=== Data section ===
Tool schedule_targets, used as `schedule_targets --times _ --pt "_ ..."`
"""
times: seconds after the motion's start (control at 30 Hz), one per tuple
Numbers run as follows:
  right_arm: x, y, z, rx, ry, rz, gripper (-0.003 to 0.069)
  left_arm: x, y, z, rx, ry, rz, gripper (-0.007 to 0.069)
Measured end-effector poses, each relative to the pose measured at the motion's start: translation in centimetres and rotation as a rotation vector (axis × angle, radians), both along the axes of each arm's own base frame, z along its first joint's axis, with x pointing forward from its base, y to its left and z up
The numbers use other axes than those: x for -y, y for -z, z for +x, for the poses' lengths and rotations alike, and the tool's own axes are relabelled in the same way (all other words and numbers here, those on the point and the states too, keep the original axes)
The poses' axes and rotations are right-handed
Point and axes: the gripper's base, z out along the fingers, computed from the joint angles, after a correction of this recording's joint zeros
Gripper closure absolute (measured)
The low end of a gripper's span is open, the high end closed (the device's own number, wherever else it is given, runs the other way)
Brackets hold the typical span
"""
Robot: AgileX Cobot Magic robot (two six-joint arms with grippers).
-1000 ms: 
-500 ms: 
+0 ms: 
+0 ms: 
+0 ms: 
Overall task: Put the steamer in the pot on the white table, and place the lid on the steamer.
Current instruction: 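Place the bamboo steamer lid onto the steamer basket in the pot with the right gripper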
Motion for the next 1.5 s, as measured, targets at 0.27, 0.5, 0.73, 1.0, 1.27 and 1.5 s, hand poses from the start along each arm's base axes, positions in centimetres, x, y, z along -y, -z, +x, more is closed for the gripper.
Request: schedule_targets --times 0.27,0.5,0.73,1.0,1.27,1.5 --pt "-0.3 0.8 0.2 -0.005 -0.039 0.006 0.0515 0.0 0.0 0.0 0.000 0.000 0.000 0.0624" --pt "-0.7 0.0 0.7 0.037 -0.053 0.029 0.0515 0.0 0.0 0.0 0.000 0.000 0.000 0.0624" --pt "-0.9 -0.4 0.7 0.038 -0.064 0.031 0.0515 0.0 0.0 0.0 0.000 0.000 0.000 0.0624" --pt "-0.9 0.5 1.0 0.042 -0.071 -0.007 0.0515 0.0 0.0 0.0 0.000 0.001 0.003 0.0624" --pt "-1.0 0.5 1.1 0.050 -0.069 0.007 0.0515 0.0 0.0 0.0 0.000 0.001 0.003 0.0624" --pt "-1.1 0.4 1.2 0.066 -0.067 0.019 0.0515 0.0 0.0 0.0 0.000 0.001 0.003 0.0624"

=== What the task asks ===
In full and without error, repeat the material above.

=== Response below ===
Tool schedule_targets, used as `schedule_targets --times _ --pt "_ ..."`
"""
times: seconds after the motion's start (control at 30 Hz), one per tuple
Numbers run as follows:
  right_arm: x, y, z, rx, ry, rz, gripper (-0.003 to 0.069)
  left_arm: x, y, z, rx, ry, rz, gripper (-0.007 to 0.069)
Measured end-effector poses, each relative to the pose measured at the motion's start: translation in centimetres and rotation as a rotation vector (axis × angle, radians), both along the axes of each arm's own base frame, z along its first joint's axis, with x pointing forward from its base, y to its left and z up
The numbers use other axes than those: x for -y, y for -z, z for +x, for the poses' lengths and rotations alike, and the tool's own axes are relabelled in the same way (all other words and numbers here, those on the point and the states too, keep the original axes)
The poses' axes and rotations are right-handed
Point and axes: the gripper's base, z out along the fingers, computed from the joint angles, after a correction of this recording's joint zeros
Gripper closure absolute (measured)
The low end of a gripper's span is open, the high end closed (the device's own number, wherever else it is given, runs the other way)
Brackets hold the typical span
"""
Robot: AgileX Cobot Magic robot (two six-joint arms with grippers).
-1000 ms: 
-500 ms: 
+0 ms: 
+0 ms: 
+0 ms: 
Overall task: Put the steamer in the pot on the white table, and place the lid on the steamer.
Current instruction: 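Place the bamboo steamer lid onto the steamer basket in the pot with the right gripper
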Motion for the next 1.5 s, as measured, targets at 0.27, 0.5, 0.73, 1.0, 1.27 and 1.5 s, hand poses from the start along each arm's base axes, positions in centimetres, x, y, z along -y, -z, +x, more is closed for the gripper.
Request: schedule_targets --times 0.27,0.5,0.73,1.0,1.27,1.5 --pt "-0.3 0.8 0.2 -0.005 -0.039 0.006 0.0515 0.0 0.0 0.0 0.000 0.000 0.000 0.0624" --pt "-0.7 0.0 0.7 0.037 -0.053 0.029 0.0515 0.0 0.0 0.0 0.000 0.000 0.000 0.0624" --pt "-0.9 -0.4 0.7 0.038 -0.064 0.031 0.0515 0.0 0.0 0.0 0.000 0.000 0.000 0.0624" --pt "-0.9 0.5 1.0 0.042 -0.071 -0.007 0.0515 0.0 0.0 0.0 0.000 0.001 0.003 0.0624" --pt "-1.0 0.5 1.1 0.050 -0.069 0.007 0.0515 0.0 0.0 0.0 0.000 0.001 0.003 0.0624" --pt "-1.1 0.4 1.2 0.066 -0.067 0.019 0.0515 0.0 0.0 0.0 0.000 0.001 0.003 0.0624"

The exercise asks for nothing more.